Esta mezcolanza se hizo patente en temas como “Dime que nunca lo has pensado”, “On the floor”, o “Motel”. El Columpio Asesino, tras sus múltiples cambios de formación, parece haber encontrado el equilibrio en su actual configuración: a la ya consabida maestría de Álbaro y Raúl, se añade el dinamismo zigzagueante de Cristina, la contudencia grave de Daniel Ulecia y su botella de Ballantines y la multinstrumentación de Iñigo Sola (teclados, sintes, trompeta, percusión etc.). Esa diversidad sinérgica se pudo apreciar, por ejemplo, en “Castigadora” y su trompeta distorsionada en clave electro. Sonaron también otros temas de La Gallina,  como “Un arpón de grillos” o “La marca en nuestra frente es la de Caín”.

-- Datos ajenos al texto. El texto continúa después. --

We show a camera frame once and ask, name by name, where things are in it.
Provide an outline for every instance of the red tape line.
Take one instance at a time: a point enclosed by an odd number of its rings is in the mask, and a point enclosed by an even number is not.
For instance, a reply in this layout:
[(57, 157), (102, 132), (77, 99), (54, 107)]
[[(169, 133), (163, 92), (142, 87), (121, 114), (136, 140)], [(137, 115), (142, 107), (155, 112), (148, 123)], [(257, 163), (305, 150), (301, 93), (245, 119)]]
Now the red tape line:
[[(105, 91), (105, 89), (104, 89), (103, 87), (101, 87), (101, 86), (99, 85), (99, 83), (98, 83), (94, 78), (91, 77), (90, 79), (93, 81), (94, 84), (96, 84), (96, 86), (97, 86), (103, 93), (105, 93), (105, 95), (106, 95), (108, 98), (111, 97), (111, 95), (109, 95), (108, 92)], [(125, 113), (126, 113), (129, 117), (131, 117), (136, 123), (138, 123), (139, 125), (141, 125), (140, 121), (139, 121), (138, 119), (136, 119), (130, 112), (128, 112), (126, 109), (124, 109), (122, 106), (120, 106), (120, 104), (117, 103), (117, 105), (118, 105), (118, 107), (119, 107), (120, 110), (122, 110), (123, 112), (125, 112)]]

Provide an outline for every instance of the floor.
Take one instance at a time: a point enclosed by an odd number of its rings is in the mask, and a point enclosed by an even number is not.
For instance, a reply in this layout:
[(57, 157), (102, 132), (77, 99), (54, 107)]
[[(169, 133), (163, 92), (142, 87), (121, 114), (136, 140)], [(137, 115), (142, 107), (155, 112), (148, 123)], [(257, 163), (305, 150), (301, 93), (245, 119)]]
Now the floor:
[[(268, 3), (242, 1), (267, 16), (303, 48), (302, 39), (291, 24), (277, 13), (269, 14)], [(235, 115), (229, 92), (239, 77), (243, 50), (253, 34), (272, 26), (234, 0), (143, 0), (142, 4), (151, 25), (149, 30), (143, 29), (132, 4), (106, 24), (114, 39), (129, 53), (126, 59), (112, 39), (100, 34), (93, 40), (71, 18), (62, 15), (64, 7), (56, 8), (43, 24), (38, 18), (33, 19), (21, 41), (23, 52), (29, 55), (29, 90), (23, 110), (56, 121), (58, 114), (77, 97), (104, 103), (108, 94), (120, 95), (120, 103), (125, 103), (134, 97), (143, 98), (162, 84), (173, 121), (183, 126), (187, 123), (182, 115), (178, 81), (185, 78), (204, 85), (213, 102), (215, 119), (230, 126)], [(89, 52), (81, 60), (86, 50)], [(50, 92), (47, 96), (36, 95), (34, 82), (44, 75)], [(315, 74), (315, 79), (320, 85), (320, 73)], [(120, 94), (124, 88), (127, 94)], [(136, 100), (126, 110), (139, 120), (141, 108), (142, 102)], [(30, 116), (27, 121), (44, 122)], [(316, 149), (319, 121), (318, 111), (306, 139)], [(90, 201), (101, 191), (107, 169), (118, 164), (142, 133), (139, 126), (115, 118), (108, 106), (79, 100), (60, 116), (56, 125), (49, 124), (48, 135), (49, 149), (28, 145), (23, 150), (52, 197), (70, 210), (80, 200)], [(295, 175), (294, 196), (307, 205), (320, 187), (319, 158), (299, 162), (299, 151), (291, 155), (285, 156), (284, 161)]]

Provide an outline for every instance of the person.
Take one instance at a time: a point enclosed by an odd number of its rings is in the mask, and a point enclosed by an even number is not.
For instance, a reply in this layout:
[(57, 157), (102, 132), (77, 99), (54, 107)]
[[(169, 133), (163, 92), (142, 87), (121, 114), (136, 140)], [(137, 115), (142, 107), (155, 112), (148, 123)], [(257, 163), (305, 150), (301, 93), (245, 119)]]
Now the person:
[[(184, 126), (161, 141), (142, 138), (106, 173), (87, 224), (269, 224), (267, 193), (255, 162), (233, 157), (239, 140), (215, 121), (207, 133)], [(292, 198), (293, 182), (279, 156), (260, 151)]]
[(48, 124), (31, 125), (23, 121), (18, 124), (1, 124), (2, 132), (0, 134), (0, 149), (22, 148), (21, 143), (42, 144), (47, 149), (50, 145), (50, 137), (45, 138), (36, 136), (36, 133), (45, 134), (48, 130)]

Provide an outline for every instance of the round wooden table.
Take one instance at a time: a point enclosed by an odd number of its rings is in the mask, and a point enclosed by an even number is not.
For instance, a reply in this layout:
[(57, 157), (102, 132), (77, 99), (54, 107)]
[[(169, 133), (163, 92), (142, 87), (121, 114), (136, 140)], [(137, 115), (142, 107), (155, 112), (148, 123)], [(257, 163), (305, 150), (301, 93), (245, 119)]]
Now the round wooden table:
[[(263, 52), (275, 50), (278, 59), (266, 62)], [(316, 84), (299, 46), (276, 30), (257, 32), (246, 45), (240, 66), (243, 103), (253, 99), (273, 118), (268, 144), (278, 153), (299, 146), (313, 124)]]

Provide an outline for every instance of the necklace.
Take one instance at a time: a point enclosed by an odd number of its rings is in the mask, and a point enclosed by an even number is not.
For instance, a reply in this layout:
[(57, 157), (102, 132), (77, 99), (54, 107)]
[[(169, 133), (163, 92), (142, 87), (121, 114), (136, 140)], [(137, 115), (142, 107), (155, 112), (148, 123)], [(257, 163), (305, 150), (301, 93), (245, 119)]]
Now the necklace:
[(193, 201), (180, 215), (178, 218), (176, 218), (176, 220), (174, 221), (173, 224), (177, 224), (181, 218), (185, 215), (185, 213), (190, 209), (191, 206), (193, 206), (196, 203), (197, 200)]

En su vuelta a Diamantes, su particular homenaje al grupo americano “MGMT” nos confundió con un inicio de aires cuasi-eclesiásticos, para terminar derivando en un cúmulo de intensidades más acorde con el tono general del concierto. Posteriormente descargaron las celebradas “Diamantes”, “Perlas” y “Toro”, un trío de ases más que adecuado para concluir la parte pre-bises. En “Toro” se pudo vislumbrar la entusiasta reacción por parte del público ante una canción que se ha convertido en un toda una exaltación del onanismo compartido.
Tras la pertinente salida y entrada del escenario, la recta final se basó en temas de sus anteriores trabajos, como la hipnótica “Destacamento” y su denso sonido de guitarras, “Edad Legal” y su cha cha cha, “Floto”, “Lucas 44-48” y “Vamos”, su particular y desquiciada versión del himno de los Pixies en clave punk. Gran cierre para un concierto compacto, coherente y creíble por parte de una banda que se ha ganado a pulso un lugar en los primeras puestos de la música independiente nacional.